— TASK ITEM —
Select the lines below containing the word "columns".

— DATA SHOWN —
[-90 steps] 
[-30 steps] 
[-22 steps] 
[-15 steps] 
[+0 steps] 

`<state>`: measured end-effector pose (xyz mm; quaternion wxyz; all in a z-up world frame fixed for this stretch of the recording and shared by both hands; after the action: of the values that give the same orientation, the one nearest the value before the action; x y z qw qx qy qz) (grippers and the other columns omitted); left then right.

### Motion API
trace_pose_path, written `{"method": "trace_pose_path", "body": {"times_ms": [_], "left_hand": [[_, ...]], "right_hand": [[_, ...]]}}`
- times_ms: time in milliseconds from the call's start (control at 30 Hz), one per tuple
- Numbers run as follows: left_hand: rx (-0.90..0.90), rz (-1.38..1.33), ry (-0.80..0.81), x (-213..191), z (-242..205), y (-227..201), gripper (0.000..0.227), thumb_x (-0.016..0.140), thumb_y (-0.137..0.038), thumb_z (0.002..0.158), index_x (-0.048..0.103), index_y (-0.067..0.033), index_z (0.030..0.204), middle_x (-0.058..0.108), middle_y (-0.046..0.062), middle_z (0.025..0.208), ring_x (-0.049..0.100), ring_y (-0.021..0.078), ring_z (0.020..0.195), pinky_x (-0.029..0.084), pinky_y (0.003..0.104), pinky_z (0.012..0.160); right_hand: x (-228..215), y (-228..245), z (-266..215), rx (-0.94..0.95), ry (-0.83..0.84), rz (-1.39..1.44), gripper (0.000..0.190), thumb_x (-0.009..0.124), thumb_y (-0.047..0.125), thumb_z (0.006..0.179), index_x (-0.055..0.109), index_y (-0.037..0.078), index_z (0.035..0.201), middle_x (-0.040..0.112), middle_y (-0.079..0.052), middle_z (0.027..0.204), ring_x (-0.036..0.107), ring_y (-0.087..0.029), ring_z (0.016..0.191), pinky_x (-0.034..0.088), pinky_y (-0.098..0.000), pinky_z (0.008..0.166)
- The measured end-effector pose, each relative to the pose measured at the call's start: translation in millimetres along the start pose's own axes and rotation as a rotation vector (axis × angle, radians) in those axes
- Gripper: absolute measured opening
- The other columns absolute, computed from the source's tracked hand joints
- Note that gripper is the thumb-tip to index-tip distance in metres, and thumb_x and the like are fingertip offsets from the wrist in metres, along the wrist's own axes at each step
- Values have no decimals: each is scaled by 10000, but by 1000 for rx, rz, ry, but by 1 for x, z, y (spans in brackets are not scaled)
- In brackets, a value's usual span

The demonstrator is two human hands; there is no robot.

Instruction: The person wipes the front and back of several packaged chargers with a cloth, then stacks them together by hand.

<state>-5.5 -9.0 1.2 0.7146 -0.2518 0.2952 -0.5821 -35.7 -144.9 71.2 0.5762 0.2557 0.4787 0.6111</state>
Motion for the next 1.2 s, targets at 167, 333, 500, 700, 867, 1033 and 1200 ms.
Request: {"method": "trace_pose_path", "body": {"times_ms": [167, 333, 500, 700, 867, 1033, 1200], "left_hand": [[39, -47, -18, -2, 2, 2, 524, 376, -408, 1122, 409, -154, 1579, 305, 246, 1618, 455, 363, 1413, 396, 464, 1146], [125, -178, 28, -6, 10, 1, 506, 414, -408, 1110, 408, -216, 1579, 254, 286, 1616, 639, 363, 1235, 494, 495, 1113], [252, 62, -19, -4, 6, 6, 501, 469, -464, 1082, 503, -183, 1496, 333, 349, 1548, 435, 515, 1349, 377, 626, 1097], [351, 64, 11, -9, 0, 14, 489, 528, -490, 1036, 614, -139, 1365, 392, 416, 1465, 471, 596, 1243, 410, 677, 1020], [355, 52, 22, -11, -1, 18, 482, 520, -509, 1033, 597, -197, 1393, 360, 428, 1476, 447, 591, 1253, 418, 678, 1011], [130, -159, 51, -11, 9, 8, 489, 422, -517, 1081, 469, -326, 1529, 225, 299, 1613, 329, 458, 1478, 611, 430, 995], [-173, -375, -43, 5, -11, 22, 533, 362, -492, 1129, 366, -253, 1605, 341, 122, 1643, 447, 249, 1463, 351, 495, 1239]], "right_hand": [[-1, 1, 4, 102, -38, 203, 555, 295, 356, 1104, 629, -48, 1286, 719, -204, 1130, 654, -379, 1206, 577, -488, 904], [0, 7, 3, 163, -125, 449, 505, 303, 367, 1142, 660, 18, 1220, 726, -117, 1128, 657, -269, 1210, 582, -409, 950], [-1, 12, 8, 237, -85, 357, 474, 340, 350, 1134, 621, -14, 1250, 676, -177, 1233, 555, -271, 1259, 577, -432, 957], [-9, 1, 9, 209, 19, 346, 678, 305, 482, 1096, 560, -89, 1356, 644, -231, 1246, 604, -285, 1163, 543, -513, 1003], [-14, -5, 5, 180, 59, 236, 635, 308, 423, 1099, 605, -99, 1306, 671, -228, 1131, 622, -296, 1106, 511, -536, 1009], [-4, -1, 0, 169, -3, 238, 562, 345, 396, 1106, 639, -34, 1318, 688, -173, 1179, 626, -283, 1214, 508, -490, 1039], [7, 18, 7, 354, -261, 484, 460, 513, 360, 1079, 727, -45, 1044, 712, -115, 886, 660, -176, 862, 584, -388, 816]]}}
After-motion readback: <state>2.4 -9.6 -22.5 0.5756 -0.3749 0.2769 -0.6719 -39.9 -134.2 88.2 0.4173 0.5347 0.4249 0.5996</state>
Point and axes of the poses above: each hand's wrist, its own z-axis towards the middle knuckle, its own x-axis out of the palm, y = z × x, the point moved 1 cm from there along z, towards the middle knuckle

— FINISHED TASK —
`<state>`: measured end-effector pose (xyz mm; quaternion wxyz; all in a z-up world frame fixed for this stretch of the recording and shared by both hands; after the action: of the values that give the same orientation, the one nearest the value before the action; x y z qw qx qy qz) (grippers and the other columns omitted); left then right.
- The other columns absolute, computed from the source's tracked hand joints

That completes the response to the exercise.